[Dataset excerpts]
-=-=-
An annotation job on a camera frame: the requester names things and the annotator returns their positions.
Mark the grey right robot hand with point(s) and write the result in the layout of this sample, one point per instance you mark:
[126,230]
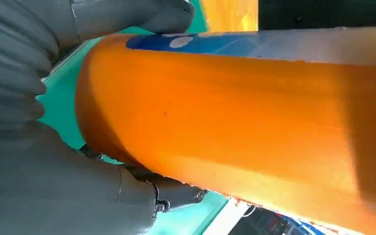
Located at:
[51,194]

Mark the yellow plastic sheet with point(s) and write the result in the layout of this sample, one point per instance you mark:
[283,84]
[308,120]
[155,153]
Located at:
[230,14]
-=-=-
■ **Problem requirements**
Copy each line above that has the word "layout".

■ **Solution for this exercise**
Mark the grey right robot hand with point(s) and write the result in the layout of this sample, one point per instance you mark:
Mark the yellow plastic sheet with point(s) and write the result in the layout of this sample, one point per instance you mark:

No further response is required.